== Task item ==
The answer must be an exact copy of every record.

== Available data ==
+ + + + + + +

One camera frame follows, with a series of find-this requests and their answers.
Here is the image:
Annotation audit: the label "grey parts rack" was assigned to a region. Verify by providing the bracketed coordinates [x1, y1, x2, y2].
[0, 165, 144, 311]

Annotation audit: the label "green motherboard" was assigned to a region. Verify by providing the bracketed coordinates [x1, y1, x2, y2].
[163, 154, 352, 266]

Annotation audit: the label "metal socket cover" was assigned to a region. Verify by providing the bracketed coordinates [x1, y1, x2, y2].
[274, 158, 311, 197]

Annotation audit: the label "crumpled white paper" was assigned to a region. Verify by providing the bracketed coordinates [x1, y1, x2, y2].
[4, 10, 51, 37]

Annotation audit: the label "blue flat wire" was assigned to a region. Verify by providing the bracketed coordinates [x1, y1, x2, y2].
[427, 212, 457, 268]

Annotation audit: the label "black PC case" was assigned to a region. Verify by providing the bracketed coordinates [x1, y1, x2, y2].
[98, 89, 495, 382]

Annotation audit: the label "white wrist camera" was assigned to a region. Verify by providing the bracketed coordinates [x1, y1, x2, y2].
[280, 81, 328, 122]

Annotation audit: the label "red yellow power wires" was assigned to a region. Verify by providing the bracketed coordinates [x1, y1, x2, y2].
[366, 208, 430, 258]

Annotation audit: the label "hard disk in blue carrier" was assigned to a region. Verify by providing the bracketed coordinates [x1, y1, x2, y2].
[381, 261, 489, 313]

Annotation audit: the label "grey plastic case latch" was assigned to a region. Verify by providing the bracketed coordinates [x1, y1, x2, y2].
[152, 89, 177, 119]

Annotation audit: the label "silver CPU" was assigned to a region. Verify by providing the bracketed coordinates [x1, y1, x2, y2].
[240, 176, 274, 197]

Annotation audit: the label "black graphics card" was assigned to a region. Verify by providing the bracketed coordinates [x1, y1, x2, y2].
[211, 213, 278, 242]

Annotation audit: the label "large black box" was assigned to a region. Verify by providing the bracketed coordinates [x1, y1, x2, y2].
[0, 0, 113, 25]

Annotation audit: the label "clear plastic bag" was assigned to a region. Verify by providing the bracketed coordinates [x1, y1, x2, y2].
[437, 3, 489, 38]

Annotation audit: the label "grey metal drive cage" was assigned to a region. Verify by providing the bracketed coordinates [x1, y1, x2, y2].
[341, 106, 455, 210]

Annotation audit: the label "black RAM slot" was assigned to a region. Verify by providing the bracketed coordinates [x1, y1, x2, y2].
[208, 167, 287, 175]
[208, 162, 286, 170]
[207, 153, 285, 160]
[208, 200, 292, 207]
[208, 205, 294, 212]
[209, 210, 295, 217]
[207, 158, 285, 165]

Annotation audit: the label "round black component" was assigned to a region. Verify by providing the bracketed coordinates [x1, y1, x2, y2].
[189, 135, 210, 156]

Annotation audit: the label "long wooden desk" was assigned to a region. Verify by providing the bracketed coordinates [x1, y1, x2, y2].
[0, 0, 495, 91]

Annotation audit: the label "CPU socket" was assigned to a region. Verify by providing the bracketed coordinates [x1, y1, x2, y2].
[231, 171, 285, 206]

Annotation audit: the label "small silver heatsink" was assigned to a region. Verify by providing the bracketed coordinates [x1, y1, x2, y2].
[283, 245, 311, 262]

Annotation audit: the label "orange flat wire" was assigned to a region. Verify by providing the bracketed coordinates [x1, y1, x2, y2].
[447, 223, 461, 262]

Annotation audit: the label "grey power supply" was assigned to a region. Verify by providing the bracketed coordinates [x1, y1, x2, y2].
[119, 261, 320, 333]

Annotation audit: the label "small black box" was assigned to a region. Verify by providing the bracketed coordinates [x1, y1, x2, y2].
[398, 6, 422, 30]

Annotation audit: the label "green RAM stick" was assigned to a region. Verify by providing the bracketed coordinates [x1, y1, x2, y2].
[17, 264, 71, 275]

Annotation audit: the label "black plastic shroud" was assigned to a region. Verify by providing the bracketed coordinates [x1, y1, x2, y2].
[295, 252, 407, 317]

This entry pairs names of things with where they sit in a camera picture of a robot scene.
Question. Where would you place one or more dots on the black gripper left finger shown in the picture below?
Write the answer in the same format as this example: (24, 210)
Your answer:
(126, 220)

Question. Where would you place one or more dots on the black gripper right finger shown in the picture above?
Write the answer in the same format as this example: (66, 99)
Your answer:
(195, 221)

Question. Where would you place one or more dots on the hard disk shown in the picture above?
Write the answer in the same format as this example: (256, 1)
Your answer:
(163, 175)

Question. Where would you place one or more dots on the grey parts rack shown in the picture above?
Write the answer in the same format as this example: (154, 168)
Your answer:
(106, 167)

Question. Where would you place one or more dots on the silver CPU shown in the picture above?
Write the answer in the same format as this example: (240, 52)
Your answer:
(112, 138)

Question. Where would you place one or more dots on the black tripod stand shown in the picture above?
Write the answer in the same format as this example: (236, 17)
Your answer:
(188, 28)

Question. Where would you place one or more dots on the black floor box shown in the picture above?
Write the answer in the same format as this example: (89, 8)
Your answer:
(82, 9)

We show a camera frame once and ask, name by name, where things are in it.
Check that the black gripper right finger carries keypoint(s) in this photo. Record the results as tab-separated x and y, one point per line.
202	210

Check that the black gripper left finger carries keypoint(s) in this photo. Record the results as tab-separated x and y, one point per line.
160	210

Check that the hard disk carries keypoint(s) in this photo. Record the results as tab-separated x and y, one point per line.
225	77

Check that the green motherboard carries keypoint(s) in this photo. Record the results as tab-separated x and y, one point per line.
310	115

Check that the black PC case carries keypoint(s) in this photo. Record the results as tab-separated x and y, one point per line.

+ + + + + + +

== Response for this exercise ==
One camera frame follows, with a series of find-this requests and their answers.
Here is the image:
Annotation audit: the label "grey parts rack" was assigned to a region. Verify by providing the bracketed coordinates [x1, y1, x2, y2].
[0, 165, 144, 311]

Annotation audit: the label "green motherboard" was assigned to a region. Verify by providing the bracketed coordinates [x1, y1, x2, y2].
[163, 154, 352, 266]

Annotation audit: the label "metal socket cover" was assigned to a region. Verify by providing the bracketed coordinates [x1, y1, x2, y2].
[274, 158, 311, 197]

Annotation audit: the label "crumpled white paper" was assigned to a region. Verify by providing the bracketed coordinates [x1, y1, x2, y2].
[4, 10, 51, 37]

Annotation audit: the label "blue flat wire" was assigned to a region. Verify by providing the bracketed coordinates [x1, y1, x2, y2].
[427, 212, 457, 268]

Annotation audit: the label "black PC case" was assigned to a region. Verify by providing the bracketed coordinates [x1, y1, x2, y2].
[98, 89, 495, 382]

Annotation audit: the label "white wrist camera" was assigned to a region. Verify by providing the bracketed coordinates [x1, y1, x2, y2].
[280, 81, 328, 122]

Annotation audit: the label "red yellow power wires" was assigned to a region. Verify by providing the bracketed coordinates [x1, y1, x2, y2].
[366, 208, 430, 258]

Annotation audit: the label "hard disk in blue carrier" was assigned to a region. Verify by providing the bracketed coordinates [x1, y1, x2, y2].
[381, 261, 489, 313]

Annotation audit: the label "grey plastic case latch" was assigned to a region. Verify by providing the bracketed coordinates [x1, y1, x2, y2].
[152, 89, 177, 119]

Annotation audit: the label "silver CPU" was assigned to a region. Verify by providing the bracketed coordinates [x1, y1, x2, y2].
[240, 176, 274, 197]

Annotation audit: the label "black graphics card" was assigned to a region. Verify by providing the bracketed coordinates [x1, y1, x2, y2].
[211, 213, 278, 242]

Annotation audit: the label "large black box" was assigned to a region. Verify by providing the bracketed coordinates [x1, y1, x2, y2].
[0, 0, 113, 25]

Annotation audit: the label "clear plastic bag" was assigned to a region. Verify by providing the bracketed coordinates [x1, y1, x2, y2].
[437, 3, 489, 38]

Annotation audit: the label "grey metal drive cage" was assigned to a region. Verify by providing the bracketed coordinates [x1, y1, x2, y2].
[341, 106, 455, 210]

Annotation audit: the label "black RAM slot" was assigned to a region. Verify by providing the bracketed coordinates [x1, y1, x2, y2].
[208, 167, 287, 175]
[208, 162, 286, 170]
[207, 153, 285, 160]
[208, 200, 292, 207]
[208, 205, 294, 212]
[209, 210, 295, 217]
[207, 158, 285, 165]

Annotation audit: the label "round black component" was assigned to a region. Verify by providing the bracketed coordinates [x1, y1, x2, y2].
[189, 135, 210, 156]

Annotation audit: the label "long wooden desk" was assigned to a region. Verify by providing the bracketed coordinates [x1, y1, x2, y2].
[0, 0, 495, 91]

Annotation audit: the label "CPU socket" was assigned to a region. Verify by providing the bracketed coordinates [x1, y1, x2, y2].
[231, 171, 285, 206]

Annotation audit: the label "small silver heatsink" was assigned to a region. Verify by providing the bracketed coordinates [x1, y1, x2, y2].
[283, 245, 311, 262]

Annotation audit: the label "orange flat wire" was assigned to a region. Verify by providing the bracketed coordinates [x1, y1, x2, y2].
[447, 223, 461, 262]

Annotation audit: the label "grey power supply" was assigned to a region. Verify by providing the bracketed coordinates [x1, y1, x2, y2].
[119, 261, 320, 333]

Annotation audit: the label "small black box" was assigned to a region. Verify by providing the bracketed coordinates [x1, y1, x2, y2].
[398, 6, 422, 30]

Annotation audit: the label "green RAM stick" was assigned to a region. Verify by providing the bracketed coordinates [x1, y1, x2, y2].
[17, 264, 71, 275]

Annotation audit: the label "black plastic shroud" was assigned to a region. Verify by providing the bracketed coordinates [x1, y1, x2, y2].
[295, 252, 407, 317]

This entry pairs names of things with where they sit in a camera picture of a robot scene.
Question. Where would you place one or more dots on the black gripper left finger shown in the picture below?
Write the answer in the same format as this example: (24, 210)
Your answer:
(126, 220)

Question. Where would you place one or more dots on the black gripper right finger shown in the picture above?
Write the answer in the same format as this example: (66, 99)
Your answer:
(195, 221)

Question. Where would you place one or more dots on the hard disk shown in the picture above?
Write the answer in the same format as this example: (256, 1)
Your answer:
(163, 175)

Question. Where would you place one or more dots on the grey parts rack shown in the picture above?
Write the answer in the same format as this example: (154, 168)
Your answer:
(106, 167)

Question. Where would you place one or more dots on the silver CPU shown in the picture above?
Write the answer in the same format as this example: (240, 52)
Your answer:
(112, 138)

Question. Where would you place one or more dots on the black tripod stand shown in the picture above?
Write the answer in the same format as this example: (236, 17)
Your answer:
(188, 28)

Question. Where would you place one or more dots on the black floor box shown in the picture above?
Write the answer in the same format as this example: (89, 8)
Your answer:
(82, 9)

We show a camera frame once and ask, name by name, where things are in it.
Check that the black gripper right finger carries keypoint(s) in this photo. Record the results as tab-separated x and y, one point per line.
202	210

Check that the black gripper left finger carries keypoint(s) in this photo. Record the results as tab-separated x and y, one point per line.
160	210

Check that the hard disk carries keypoint(s) in this photo. Record the results as tab-separated x and y, one point per line.
225	77

Check that the green motherboard carries keypoint(s) in this photo. Record the results as tab-separated x and y, one point per line.
310	115

Check that the black PC case carries keypoint(s) in this photo. Record the results as tab-separated x and y, one point per line.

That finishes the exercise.